9. Do not renew the plasma gel. Instead, add medium every 3–4 days to prevent nutrient depletion and maintain cell viability. Since the medium cannot be completely replaced, supplement the culture with both plasma and medium to ensure sufficient nutrient supply. For a 175 cm² T-flask, add 10 mL of DF-12 and 20% plasma. See Figure 2 for the start of gel colonization by the cells.

Figure 2. Microscopic pictures (inverted microscope, 100×) of cells in 3D-plasma gel coming out from muscle explants

C. Growth curves of 3D cultured cells

1. Use 25 cm² T-flasks with 5 mL of DF-12 to establish a growth curve of the cells in 3D-plasma culture.
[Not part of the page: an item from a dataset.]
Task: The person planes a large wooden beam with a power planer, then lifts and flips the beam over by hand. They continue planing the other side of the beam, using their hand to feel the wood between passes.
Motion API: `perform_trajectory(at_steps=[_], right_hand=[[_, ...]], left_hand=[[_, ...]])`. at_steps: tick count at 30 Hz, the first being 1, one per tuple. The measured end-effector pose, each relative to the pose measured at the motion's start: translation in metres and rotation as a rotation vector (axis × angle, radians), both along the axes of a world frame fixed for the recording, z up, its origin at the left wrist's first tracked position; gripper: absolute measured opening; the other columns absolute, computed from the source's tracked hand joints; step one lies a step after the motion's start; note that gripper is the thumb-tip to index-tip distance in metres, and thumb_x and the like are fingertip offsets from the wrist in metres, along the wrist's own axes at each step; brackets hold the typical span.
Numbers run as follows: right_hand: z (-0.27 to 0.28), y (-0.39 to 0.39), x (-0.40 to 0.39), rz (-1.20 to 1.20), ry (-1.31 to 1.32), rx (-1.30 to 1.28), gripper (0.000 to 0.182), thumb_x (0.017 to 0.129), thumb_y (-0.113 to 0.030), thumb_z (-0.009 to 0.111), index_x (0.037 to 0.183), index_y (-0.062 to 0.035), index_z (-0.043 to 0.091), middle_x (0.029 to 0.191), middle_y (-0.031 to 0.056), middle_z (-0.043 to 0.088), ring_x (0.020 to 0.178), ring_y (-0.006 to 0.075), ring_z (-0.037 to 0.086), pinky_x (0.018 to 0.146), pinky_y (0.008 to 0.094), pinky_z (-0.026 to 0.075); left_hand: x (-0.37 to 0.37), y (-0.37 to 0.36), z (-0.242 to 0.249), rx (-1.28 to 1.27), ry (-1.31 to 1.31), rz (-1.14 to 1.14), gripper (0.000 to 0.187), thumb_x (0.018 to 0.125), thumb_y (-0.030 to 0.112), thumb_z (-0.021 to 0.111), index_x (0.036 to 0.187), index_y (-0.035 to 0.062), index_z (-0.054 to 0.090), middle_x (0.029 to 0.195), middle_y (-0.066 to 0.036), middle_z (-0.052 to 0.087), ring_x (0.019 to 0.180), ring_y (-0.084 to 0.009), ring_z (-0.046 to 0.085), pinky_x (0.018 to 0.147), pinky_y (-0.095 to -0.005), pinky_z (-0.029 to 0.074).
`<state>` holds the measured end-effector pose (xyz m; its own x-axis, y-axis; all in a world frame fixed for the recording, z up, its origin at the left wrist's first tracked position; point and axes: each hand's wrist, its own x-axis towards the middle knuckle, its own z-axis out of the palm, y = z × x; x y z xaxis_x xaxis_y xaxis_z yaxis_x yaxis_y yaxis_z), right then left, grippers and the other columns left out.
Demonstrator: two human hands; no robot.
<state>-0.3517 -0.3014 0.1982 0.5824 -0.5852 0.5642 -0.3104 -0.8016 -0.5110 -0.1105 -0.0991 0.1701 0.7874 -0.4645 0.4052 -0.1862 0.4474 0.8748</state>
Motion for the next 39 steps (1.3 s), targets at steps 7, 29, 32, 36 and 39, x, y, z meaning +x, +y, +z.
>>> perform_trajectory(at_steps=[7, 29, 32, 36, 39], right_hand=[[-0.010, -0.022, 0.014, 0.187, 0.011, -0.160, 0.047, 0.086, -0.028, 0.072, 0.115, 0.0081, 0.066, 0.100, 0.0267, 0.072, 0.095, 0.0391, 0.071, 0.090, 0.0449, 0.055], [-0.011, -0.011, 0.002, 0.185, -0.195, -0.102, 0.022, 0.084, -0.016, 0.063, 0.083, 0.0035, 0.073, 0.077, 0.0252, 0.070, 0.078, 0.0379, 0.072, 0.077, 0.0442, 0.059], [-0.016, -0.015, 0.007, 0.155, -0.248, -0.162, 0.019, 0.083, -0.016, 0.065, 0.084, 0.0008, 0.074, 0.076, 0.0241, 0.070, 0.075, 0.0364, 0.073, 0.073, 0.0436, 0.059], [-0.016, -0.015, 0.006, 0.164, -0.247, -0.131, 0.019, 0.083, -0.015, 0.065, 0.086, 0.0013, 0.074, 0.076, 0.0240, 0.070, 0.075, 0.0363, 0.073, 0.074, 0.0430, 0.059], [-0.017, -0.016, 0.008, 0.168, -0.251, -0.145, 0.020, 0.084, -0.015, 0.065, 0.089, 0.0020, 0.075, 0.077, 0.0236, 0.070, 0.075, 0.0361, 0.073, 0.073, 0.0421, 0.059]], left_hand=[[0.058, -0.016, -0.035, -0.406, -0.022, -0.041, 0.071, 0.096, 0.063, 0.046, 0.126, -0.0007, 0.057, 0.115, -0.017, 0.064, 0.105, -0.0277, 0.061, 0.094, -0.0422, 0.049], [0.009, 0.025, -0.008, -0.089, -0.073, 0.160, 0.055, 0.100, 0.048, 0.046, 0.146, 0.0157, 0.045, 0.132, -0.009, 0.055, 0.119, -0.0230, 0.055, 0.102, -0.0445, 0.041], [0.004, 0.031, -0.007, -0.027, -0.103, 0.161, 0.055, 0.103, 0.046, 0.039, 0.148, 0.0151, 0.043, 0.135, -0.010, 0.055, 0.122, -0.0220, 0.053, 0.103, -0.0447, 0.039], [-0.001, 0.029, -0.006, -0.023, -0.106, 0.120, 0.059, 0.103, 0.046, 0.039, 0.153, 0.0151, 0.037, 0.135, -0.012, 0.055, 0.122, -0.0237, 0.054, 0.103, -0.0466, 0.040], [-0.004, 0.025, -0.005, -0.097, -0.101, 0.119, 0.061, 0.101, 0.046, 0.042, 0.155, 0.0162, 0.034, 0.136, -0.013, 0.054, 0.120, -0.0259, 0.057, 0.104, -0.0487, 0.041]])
2. Seed 200,000 mdPg cells in each flask and add 20% plasma. For control data, seed 200,000 mdMSCs obtained from the same five donors using the technology described by Ceusters et al. [17]. Culture the control cells in 2D serum with DF-12 supplemented with 20% FBS (DF-20).
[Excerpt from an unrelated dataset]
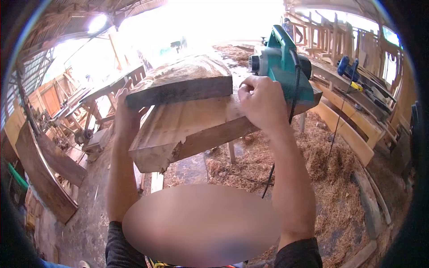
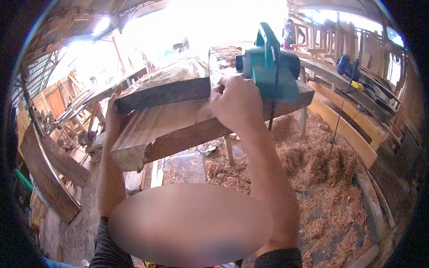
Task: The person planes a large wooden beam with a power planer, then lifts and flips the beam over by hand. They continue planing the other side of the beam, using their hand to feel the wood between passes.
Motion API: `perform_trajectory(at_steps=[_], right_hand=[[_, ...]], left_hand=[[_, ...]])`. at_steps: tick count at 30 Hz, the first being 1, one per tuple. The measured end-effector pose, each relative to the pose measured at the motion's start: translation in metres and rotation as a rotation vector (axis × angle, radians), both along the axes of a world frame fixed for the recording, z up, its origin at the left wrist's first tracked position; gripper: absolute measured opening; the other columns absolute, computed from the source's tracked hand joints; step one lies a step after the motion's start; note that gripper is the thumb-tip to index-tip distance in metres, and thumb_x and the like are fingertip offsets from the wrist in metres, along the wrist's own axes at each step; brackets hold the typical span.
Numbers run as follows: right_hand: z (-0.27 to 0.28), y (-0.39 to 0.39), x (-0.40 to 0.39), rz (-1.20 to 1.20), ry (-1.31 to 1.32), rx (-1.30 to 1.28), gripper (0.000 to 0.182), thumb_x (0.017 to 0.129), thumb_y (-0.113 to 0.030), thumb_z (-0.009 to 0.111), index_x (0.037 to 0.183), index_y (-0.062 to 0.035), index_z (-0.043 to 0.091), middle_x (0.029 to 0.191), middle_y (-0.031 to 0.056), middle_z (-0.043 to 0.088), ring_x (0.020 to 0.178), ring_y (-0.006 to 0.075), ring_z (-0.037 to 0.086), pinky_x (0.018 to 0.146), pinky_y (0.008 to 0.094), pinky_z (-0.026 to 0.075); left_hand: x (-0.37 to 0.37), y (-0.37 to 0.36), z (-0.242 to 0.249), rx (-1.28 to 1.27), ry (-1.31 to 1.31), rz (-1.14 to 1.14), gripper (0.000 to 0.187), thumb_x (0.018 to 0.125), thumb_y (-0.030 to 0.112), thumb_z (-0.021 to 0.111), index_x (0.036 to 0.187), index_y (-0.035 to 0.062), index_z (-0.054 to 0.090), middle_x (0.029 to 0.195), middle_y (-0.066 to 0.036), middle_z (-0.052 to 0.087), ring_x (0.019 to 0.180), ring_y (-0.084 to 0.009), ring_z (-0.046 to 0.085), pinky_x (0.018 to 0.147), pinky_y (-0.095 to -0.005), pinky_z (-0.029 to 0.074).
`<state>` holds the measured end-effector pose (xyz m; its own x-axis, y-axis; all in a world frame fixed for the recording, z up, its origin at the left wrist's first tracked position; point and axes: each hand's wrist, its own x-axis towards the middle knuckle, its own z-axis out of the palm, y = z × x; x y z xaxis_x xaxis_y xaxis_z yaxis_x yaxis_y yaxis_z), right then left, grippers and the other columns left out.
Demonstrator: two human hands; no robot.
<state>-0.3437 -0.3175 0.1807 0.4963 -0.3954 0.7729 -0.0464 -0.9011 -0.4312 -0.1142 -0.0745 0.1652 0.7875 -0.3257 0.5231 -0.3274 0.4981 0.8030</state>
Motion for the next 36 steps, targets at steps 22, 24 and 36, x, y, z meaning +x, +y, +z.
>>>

3. Incubate the flasks at 37 °C in 5% CO₂. Do not perform additional maintenance, as the cells remain dispersed in the plasma.

4. For cell counting, dissolve the gel with Cell Collect 3D following the manufacturer’s instructions and harvest the cells in HBSS.

5. Count the cells manually using a Bürker chamber and assess viability with trypan blue dye.

6. Repeat this procedure every 2 days from culture initiation for a total of 10 days to evaluate cell growth and viability.

7. Compare the two growth curves (n = 5) using a two-factorial study (time and medium) with repeated measures (MedCalc, Belgium).

D. Cell morphology

1. Evaluate cell morphologies in the 3D-plasma gel with Diff Quick^® staining at different steps of the process.

2. Compare cell morphologies with those of cells cultured in 2D serum with DF-20 (Figure 3).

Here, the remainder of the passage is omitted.